Das wird anders, wenn ich meiner selbst in meiner Situation mir bewusst werde. Der Stoiker Epiktet sagte: Der Ursprung der Philosophie ist das Gewahrwerden der eigenen Schwäche und Ohnmacht. Wie helfe ich mir in der Ohnmacht? Seine Antwort lautete: indem ich alles, was nicht in meiner Macht steht, als für mich gleichgültig betrachte in seiner
Notwendigkeit, dagegen, was an mir liegt, nämlich die Weise und den Inhalt meiner Vorstellungen, durch Denken zur Klarheit und Freiheit bringe.

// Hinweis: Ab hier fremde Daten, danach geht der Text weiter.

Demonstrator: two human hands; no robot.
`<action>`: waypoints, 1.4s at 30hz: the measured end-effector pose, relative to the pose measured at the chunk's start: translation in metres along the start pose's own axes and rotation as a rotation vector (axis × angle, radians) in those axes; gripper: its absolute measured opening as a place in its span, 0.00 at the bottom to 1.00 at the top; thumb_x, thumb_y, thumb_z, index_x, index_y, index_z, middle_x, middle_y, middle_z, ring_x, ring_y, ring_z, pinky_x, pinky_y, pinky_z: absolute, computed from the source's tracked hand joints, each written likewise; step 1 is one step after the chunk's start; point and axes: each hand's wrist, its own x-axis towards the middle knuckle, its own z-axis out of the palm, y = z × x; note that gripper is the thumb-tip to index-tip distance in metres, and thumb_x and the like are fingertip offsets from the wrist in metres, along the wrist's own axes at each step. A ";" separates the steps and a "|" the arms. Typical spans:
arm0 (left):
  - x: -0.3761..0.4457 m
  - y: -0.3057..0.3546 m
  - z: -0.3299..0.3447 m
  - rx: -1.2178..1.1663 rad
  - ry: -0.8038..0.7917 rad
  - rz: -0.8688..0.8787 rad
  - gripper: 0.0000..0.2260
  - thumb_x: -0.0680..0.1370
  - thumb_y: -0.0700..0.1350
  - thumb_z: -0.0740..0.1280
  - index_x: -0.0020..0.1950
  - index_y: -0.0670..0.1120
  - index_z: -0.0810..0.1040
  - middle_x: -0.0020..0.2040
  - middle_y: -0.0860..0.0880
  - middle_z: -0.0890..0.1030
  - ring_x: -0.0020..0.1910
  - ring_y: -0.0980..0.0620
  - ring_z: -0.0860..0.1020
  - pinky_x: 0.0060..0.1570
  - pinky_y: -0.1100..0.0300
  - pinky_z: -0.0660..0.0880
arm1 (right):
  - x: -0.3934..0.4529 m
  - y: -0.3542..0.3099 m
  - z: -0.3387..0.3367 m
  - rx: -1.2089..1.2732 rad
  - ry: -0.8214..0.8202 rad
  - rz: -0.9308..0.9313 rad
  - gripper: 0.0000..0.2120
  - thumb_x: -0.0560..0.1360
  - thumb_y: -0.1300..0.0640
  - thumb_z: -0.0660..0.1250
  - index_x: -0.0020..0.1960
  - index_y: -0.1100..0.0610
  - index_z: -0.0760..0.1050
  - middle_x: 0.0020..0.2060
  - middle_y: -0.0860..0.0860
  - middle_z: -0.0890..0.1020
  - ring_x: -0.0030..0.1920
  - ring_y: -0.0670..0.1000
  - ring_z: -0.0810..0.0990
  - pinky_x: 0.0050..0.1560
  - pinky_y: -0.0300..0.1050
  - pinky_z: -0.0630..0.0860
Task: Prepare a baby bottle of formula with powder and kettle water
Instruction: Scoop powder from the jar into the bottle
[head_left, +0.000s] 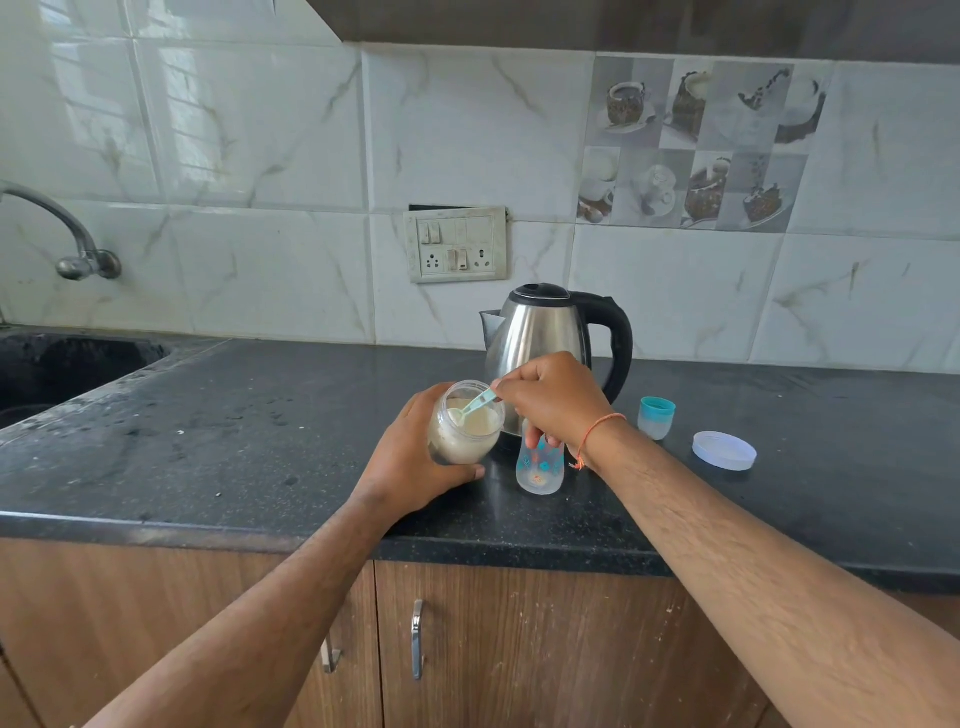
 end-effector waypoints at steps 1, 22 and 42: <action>0.000 0.000 0.000 -0.002 0.002 -0.006 0.44 0.65 0.50 0.88 0.76 0.61 0.70 0.69 0.65 0.76 0.68 0.67 0.74 0.64 0.70 0.69 | 0.002 0.000 0.000 0.042 0.005 0.026 0.10 0.81 0.52 0.70 0.48 0.56 0.86 0.28 0.51 0.80 0.22 0.49 0.80 0.24 0.39 0.70; 0.006 -0.004 0.001 -0.019 0.144 -0.287 0.37 0.66 0.54 0.87 0.70 0.54 0.73 0.61 0.58 0.79 0.60 0.54 0.80 0.52 0.61 0.75 | 0.008 0.026 -0.040 0.543 0.080 0.285 0.10 0.81 0.55 0.71 0.54 0.62 0.85 0.34 0.52 0.77 0.23 0.49 0.75 0.22 0.38 0.69; -0.008 0.057 0.060 -0.212 0.140 -0.029 0.50 0.66 0.64 0.83 0.80 0.64 0.57 0.71 0.64 0.66 0.51 0.56 0.78 0.53 0.64 0.79 | -0.008 0.058 -0.073 0.395 0.200 0.265 0.09 0.81 0.56 0.71 0.51 0.61 0.85 0.34 0.52 0.78 0.22 0.50 0.76 0.22 0.38 0.70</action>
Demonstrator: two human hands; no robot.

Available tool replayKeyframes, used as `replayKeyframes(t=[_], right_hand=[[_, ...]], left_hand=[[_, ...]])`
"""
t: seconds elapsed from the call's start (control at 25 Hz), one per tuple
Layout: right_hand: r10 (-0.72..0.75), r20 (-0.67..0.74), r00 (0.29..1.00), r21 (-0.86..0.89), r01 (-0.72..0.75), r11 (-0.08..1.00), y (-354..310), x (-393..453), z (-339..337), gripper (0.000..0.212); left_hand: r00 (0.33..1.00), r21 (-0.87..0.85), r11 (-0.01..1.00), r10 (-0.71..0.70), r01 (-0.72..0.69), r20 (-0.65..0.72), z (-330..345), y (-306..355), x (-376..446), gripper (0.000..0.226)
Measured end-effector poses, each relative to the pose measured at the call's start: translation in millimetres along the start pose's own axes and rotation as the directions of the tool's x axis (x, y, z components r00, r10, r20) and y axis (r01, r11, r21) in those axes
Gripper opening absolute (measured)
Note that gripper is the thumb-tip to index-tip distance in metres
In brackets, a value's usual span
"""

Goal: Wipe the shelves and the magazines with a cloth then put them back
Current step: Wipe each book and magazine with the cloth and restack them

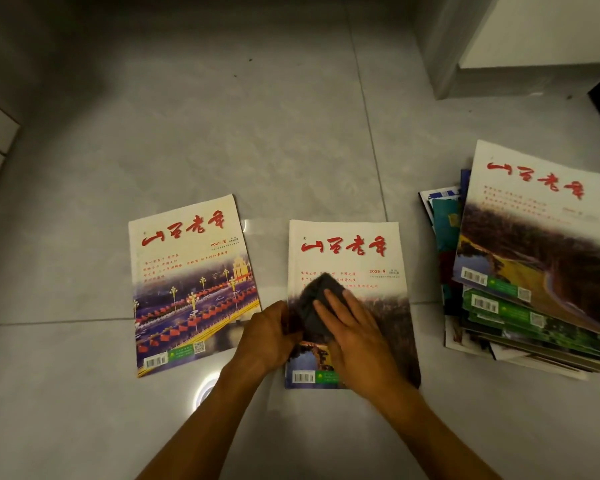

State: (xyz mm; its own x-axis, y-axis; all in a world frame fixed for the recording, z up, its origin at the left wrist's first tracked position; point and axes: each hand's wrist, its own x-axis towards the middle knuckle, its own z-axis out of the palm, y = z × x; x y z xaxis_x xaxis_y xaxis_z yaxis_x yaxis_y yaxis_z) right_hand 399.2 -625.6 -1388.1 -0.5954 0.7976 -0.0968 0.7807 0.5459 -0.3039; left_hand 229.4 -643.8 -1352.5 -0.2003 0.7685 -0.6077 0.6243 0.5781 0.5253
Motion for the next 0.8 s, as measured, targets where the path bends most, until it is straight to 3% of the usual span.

Vergewissern wir uns unserer menschlichen Lage. Wir sind immer in Situationen. Die Situationen wandeln sich, Gelegenheiten treten auf. Wenn sie versäumt werden, kehren sie nicht wieder. Ich kann selber an der Veränderung der Situation arbeiten. Aber es gibt Situationen. die in ihrem Wesen bleiben, auch wenn ihre augenblickliche Erscheinung anders wird und ihre überwältigende Macht sich in Schleier hüllt: Ich muss sterben, ich muss leiden, ich muss kämpfen, ich bin dem Zufall unterworfen, ich verstricke mich
unausweichlich in Schuld. Diese Grundsituationen unseres Daseins nennen wir Grenzsituationen. Das
heißt, es sind Situationen, über die wir nicht hinaus können, die wir nicht ändern können. Das Bewusstwerden dieser Grenzsituationen ist nach
dem Staunen und dem Zweifel der tiefere Ursprung der Philosophie.